The Philippine Star

The Duterte kiss in South Korea

- CARMEN N. PEDROSA

It is funny that the big story which came out of the successful trip of President Duterte to South Korea was not about how well he did by getting concession­s from his hosts for his Build, Build, Build program. He brought home the bacon.

Reports put it at P4.9 billion in investment, $1 billion for Official Developmen­t Assistance (ODA). Apart from the money, there was the promise encouragin­g more Koreans to come to the Philippine­s. Moreover Korea is home to 93,000 Filipinos. These are not chicken feed but the opening of opportunit­ies for both Koreans and Filipinos.

But given the preference for a good laugh and an opportunit­y to make fun of our President, the story that hogged the headlines was “The Kiss.”

It was The Kiss. This is pure Duterte. He could have rambled about his achievemen­ts but that would be boring and self-serving. No one would listen or let alone remember what he achieved in South Korea. Instead he gave them a good laugh and something to talk about long after the three-day trip was over. It worked. The important issues would be sneaked in on conversati­on about “The Kiss,’ katawa. But most Filipinos prefer a good laugh. Except for his critics, fake Catholics and hypocritic­al politician­s with a number of mistresses mostly kept in their closets raised a howl about “The Kiss.”

Apart from these gossipy tales about kissing, it can mean many things. It could be prelude to something more serious or just a peck of affection. We kiss our parents by putting their hand to our forehead as a sign of respect and say Mano po. But when the colonialis­ts came it changed. We learned from the Spaniards to kiss both cheeks – known as beso-beso.

When I became the ambassador’s wife in Belgium I got three instead of two beso-beso kisses until someone was kind enough to explain it to me. In the US and also in the Philippine­s beso-beso kisses were limited to two, one on each cheek. So I was taken aback when I was kissed by a male guest three times. Hmm. I thought, maybe he has a crush on me. Ha, ha. In Belgium as well as in most European countries, it is always three and it isn’t because he likes you. Some old-fashioned French friends still kiss your hand to greet you. So there are different kinds of kissing in different countries.

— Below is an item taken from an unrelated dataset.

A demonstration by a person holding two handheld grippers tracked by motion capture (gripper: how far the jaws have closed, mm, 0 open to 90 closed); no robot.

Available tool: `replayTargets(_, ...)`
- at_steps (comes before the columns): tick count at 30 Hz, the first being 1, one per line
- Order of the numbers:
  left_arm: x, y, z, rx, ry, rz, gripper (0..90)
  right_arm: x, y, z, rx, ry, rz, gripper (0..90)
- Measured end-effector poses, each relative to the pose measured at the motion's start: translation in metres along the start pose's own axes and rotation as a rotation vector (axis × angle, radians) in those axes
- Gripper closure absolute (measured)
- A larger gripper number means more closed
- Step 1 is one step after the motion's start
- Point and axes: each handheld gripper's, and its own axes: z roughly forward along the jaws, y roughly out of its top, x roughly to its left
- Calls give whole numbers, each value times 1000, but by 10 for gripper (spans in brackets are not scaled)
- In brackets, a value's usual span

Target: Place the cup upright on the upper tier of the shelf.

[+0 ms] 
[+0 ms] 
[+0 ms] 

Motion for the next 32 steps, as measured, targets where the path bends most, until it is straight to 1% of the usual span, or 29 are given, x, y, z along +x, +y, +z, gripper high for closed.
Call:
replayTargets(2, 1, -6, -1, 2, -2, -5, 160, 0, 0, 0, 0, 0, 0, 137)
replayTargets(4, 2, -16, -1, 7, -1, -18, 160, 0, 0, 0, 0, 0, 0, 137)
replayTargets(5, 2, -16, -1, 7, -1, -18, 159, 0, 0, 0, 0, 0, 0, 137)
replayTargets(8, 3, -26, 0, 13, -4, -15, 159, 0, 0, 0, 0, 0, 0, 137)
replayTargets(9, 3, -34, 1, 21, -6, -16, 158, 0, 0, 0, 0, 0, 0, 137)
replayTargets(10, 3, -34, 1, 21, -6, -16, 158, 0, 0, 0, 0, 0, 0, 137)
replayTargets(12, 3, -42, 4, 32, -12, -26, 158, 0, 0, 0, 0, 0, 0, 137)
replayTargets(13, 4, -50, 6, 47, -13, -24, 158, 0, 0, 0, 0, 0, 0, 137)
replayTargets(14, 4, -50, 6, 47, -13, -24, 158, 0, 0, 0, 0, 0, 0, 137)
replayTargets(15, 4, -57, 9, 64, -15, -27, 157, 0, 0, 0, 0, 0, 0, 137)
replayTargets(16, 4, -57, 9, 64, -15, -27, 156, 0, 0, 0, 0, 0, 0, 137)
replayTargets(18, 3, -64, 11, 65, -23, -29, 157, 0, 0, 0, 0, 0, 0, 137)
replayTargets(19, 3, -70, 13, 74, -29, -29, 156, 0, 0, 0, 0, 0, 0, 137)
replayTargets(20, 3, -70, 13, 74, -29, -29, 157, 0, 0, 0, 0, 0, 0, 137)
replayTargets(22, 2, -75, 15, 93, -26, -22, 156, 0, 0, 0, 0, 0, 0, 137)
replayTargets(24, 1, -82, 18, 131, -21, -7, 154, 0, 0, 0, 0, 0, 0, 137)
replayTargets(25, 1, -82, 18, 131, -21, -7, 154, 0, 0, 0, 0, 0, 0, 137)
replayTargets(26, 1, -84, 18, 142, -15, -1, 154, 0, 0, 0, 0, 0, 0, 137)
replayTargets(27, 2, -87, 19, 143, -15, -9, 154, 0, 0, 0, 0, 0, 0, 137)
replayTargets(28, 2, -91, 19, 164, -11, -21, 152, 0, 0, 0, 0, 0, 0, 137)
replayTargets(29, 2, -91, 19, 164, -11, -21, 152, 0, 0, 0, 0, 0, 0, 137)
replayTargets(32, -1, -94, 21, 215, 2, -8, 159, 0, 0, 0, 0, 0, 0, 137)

Imagine my shock when I saw men kissing each other lips to lips and neither was gay. Here is an article on what he saw: “Two college students clasped hands across a table, folding their fingers over the back of each other’s hand, then did an American-style fist bump. “It’s typical for us to greet each other this way,” said Azat Nagimov as he demonstrat­ed the greeting with fellow 20-year-old Vanya Lyovkin.

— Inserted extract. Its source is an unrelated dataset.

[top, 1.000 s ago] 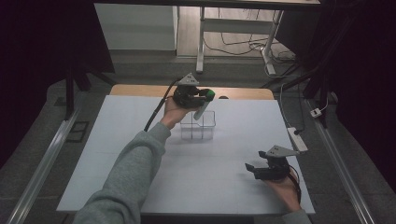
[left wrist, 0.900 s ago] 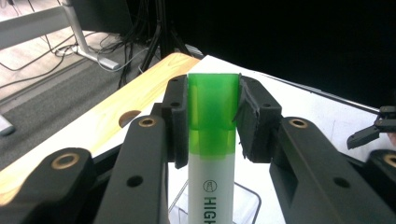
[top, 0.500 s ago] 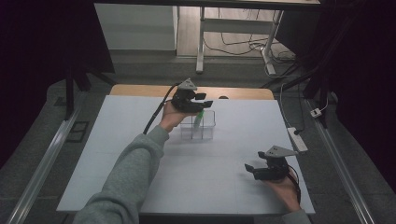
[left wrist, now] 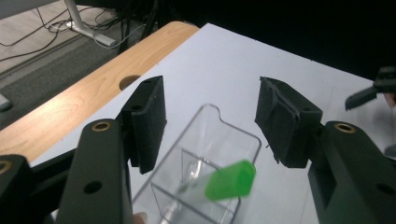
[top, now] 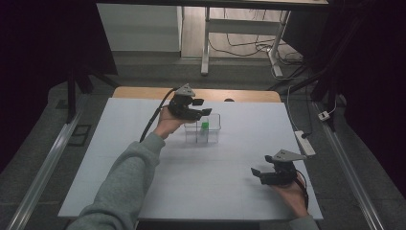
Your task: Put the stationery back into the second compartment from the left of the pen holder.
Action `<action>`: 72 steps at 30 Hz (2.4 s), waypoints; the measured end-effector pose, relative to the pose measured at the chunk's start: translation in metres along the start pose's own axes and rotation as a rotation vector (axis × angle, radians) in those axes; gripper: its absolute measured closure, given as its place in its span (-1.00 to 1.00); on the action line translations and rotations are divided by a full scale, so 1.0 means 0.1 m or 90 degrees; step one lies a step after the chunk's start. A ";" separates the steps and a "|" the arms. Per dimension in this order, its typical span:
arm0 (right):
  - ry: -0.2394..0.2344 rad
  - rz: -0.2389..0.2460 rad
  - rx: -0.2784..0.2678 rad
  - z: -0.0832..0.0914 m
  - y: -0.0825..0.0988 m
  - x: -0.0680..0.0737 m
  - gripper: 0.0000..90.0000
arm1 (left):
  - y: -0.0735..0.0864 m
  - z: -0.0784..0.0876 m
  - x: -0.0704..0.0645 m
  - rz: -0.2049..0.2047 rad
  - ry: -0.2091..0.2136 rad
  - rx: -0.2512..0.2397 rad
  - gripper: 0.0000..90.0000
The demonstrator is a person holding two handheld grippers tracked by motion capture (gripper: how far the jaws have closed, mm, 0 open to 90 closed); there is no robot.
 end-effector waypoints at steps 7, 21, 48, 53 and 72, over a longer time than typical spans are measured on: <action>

More than three decades ago, Soviet Union General Secretary Leonid Brezhnev got a kiss on the lips from East German leader Erich Honecker. A news photograph of the moment took on a life of its own, cementing Brezhnev’s reputation as a smooching statesman, and creating a stereotype of Russian men as lip-lockers.

Russian men ranging from their 20s to their 60s to their 80s, however, say the stereotype is far from reality. Nagimov has seen the famous 1979 photograph. “Personally, we don’t approve of that,” he said, speaking for himself and his classmates. When you ask a group of Russian men if they kiss each other on the mouth, they respond as a chorus: “No, no, no.” True, they might put an air kiss or even a real kiss on the cheek of a close male relative or longtime friend, especially during a Russian Orthodox holiday. Otherwise, ethnic Russians limit their man-to-man contact to handshakes, shoulder pats and loose hugs. Kissing on the lips, they say, was for political bigwigs back in Soviet times. Ironically, the stereotype of men kissing on the lips has persisted despite Russia’s ban on “gay propaganda.”

Signed into law by President Vladimir Putin in June 2013, the measure criminaliz­es open affection between people of the same gender if that display can be construed as homosexual. Despite the law, or because of it, almost all of the Russian men asked about their greetings brought up gay issues – or thought they were getting interviewe­d about same-sex marriage. Yet the men did not refute the idea of men kissing by saying it was a gay habit, but rather by saying it was non-Russian or non-Slavic.”

So should we kiss or not be kissed – that is the dilemma. Have you ever faced this dilemma? No, we are not hinting at the ‘right moment’ quandary here like Rodin’s magnificen­t sculpture of “The Kiss.” Kissing traditions are vastly different across the world. To me the Duterte kiss in South Korea was just being himself and as I said it is more a political act than the “quandary at the right moment,” a political move to send the Filipinos swooning and getting a good laugh to remind them what he accomplish­ed in the visit.